Look through the material below and return every line that contains "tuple".

____________________

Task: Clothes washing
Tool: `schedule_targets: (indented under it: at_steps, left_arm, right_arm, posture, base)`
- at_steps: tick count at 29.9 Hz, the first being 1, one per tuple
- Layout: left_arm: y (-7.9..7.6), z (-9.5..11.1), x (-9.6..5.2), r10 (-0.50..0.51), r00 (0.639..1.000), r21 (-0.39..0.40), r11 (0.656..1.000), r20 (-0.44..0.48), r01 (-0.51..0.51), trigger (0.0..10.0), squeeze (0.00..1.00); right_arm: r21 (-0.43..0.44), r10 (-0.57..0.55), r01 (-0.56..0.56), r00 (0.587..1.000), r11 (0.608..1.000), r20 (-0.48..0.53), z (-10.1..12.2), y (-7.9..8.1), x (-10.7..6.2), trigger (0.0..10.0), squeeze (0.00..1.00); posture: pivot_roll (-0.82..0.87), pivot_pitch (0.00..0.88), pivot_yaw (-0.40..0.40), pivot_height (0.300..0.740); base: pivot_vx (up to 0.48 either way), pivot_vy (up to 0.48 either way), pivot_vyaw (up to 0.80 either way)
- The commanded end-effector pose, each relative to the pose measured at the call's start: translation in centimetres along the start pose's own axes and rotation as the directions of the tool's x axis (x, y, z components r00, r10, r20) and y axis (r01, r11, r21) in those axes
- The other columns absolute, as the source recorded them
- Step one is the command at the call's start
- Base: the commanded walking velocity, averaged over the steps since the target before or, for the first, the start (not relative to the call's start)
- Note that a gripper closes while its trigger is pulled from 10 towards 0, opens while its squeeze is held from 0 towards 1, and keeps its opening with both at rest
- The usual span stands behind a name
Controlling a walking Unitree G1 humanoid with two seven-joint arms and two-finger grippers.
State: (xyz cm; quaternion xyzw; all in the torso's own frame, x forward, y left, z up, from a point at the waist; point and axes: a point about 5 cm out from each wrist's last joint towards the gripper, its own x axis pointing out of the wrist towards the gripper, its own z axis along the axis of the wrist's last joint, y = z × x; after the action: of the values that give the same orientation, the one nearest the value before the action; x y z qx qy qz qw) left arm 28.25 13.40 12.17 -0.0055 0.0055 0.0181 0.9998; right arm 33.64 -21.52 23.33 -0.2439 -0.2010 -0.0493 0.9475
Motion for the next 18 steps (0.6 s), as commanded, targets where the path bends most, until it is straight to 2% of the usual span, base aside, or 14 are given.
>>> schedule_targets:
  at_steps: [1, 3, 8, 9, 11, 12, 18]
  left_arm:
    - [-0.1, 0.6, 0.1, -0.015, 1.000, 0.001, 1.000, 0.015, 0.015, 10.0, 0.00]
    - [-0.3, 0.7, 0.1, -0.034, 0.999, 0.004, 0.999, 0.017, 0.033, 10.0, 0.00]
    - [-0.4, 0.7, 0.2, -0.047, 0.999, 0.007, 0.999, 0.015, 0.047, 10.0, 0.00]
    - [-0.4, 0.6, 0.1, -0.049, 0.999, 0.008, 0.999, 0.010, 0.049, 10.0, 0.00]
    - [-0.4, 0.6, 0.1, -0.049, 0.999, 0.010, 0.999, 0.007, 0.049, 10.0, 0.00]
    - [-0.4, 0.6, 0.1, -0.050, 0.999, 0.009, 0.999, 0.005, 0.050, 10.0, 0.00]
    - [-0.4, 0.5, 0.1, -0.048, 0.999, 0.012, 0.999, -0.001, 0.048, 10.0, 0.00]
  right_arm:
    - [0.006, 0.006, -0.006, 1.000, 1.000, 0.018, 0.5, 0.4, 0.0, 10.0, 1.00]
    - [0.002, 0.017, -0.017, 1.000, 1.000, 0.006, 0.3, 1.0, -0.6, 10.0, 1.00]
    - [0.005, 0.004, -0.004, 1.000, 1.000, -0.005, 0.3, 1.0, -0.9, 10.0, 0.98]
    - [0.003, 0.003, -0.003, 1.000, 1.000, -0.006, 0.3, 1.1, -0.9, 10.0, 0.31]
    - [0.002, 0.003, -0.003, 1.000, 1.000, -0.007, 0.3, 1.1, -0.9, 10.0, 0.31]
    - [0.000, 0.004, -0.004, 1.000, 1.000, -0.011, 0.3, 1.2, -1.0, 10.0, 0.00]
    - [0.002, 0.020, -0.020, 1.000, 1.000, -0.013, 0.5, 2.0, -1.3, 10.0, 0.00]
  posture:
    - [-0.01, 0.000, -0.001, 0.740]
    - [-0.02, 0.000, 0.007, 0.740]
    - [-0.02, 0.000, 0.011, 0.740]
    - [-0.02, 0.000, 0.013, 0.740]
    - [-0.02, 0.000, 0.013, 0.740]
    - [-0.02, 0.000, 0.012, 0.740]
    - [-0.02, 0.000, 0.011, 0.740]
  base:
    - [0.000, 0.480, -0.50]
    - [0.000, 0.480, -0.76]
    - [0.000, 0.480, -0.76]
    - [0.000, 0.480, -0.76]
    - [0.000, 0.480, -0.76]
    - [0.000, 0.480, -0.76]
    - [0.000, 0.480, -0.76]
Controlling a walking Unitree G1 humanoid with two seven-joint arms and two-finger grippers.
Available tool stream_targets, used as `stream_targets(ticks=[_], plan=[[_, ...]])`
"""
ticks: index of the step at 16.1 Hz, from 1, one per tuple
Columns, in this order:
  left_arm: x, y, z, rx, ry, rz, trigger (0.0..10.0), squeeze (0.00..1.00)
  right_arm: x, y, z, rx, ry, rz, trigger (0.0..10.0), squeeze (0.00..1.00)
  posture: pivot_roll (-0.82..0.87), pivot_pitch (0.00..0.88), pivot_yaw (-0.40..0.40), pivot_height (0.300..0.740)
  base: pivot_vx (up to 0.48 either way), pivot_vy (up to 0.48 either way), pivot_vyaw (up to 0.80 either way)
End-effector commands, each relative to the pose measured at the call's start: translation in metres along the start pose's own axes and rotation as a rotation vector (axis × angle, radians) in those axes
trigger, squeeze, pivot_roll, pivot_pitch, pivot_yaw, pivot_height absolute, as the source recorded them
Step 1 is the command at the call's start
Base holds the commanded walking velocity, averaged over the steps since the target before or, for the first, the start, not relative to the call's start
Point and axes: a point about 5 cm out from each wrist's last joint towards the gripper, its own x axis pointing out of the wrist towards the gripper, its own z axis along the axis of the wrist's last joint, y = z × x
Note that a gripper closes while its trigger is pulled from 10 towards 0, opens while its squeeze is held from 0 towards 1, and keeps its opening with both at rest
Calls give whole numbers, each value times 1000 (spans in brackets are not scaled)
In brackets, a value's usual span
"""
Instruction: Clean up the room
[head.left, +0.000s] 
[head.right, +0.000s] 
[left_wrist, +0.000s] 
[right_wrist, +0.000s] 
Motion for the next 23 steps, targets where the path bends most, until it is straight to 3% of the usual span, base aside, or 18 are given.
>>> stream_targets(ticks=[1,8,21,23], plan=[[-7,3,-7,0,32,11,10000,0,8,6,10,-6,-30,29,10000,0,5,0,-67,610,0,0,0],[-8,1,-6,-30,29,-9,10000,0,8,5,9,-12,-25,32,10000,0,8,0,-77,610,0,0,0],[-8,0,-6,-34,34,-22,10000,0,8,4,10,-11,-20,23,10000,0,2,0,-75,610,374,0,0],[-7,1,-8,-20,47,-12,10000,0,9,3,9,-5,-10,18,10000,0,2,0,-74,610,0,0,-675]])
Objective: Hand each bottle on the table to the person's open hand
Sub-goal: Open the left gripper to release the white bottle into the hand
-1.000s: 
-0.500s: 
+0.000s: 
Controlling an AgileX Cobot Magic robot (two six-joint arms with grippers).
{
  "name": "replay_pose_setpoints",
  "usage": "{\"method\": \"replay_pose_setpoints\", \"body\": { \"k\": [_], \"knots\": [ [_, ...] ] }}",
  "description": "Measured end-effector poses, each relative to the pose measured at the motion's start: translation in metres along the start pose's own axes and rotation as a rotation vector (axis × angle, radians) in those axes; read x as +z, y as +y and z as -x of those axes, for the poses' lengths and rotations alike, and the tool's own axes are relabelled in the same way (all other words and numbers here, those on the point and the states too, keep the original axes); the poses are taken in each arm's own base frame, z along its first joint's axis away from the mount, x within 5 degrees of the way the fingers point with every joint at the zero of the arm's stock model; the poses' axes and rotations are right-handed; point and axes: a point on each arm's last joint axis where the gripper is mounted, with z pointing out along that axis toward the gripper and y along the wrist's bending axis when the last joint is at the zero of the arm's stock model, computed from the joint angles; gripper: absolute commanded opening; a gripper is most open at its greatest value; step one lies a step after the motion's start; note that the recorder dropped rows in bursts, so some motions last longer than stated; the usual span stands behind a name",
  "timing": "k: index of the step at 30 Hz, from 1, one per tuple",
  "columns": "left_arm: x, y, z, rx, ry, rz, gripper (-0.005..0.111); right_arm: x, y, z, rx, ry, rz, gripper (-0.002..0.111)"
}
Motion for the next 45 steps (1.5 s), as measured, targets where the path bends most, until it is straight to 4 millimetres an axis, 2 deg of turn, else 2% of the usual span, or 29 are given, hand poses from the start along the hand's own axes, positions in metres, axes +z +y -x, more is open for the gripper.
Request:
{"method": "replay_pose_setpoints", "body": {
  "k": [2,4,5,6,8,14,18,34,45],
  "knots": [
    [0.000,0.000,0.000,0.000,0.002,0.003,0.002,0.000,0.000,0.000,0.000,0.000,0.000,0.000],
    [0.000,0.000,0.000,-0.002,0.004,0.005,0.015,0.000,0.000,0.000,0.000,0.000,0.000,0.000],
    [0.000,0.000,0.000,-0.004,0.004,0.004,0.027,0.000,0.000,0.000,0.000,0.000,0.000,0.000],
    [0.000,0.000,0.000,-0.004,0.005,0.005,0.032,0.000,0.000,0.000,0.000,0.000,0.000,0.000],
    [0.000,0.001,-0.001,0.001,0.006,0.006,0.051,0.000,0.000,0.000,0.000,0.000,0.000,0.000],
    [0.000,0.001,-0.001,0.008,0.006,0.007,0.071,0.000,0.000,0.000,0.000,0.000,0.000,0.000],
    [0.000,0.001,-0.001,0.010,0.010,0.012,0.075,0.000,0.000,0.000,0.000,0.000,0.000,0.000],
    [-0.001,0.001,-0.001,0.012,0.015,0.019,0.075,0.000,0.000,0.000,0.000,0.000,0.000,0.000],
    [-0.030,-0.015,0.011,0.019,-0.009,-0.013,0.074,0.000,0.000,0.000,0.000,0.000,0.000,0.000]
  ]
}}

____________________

* [Response below]
- at_steps: tick count at 29.9 Hz, the first being 1, one per tuple
ticks: index of the step at 16.1 Hz, from 1, one per tuple
  "timing": "k: index of the step at 30 Hz, from 1, one per tuple",

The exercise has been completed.